Data items
---

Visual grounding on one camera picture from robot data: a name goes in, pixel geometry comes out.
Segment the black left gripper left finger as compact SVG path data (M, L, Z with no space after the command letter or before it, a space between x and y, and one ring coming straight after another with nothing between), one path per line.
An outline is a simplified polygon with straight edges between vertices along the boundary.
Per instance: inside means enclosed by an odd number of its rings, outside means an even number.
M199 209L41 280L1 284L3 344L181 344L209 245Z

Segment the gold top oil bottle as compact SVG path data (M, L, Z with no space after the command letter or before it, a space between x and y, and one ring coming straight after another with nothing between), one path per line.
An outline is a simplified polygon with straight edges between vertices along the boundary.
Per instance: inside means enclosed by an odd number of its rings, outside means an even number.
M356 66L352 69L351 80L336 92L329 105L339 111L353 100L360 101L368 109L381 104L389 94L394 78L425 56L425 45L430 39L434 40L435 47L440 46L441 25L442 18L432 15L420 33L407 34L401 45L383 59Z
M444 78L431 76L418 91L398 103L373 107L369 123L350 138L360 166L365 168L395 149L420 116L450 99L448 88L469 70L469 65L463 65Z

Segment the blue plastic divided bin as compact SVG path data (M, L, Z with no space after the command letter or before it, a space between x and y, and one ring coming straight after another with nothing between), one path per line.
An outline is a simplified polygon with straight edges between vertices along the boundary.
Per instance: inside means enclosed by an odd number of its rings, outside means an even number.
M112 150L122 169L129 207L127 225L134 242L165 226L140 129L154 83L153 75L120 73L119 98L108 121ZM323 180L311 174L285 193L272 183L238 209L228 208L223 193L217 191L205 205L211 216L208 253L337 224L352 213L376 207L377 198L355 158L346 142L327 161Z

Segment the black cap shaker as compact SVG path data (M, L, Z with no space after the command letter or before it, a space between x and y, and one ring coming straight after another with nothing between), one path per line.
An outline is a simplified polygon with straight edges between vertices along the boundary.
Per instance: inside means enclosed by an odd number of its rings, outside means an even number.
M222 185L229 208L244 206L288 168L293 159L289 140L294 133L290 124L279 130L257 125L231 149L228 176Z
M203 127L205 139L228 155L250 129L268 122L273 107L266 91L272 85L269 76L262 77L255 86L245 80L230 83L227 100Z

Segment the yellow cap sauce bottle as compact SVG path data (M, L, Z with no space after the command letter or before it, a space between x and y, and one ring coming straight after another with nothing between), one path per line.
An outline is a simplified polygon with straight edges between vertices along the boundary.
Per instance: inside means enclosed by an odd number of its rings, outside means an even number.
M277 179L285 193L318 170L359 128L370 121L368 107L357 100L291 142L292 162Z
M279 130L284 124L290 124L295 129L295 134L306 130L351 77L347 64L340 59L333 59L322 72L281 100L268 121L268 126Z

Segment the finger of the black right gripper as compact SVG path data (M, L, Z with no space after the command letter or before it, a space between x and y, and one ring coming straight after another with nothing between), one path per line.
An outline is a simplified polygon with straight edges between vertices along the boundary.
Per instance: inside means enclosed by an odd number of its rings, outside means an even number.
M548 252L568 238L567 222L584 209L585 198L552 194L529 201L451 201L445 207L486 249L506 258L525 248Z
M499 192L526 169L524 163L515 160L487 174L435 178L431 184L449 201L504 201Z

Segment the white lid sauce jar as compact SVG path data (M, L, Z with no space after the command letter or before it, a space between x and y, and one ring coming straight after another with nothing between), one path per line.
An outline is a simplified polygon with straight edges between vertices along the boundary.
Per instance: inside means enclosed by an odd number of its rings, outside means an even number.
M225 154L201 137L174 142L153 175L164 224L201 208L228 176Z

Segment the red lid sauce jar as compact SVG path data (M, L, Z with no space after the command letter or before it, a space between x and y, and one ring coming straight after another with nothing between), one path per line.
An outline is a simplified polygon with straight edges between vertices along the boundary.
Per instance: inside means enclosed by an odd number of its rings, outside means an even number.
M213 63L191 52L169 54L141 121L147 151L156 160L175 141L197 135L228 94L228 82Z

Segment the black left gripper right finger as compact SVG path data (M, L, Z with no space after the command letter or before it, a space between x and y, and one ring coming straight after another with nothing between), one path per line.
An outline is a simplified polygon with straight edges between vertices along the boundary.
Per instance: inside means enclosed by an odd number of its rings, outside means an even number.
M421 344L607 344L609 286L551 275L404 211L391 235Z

---

- What is being asked
Each line of the data that holds "gripper" should be reported.

- Result
Segment the black left gripper left finger as compact SVG path data (M, L, Z with no space after the command letter or before it, a space between x and y, and one ring coming straight after another with nothing between), one path per line.
Segment the finger of the black right gripper as compact SVG path data (M, L, Z with no space after the command letter or before it, a space between x and y, and one ring coming straight after another with nothing between), one path per line.
Segment the black left gripper right finger as compact SVG path data (M, L, Z with no space after the command letter or before it, a space between x and y, and one ring coming straight after another with nothing between), one path per line.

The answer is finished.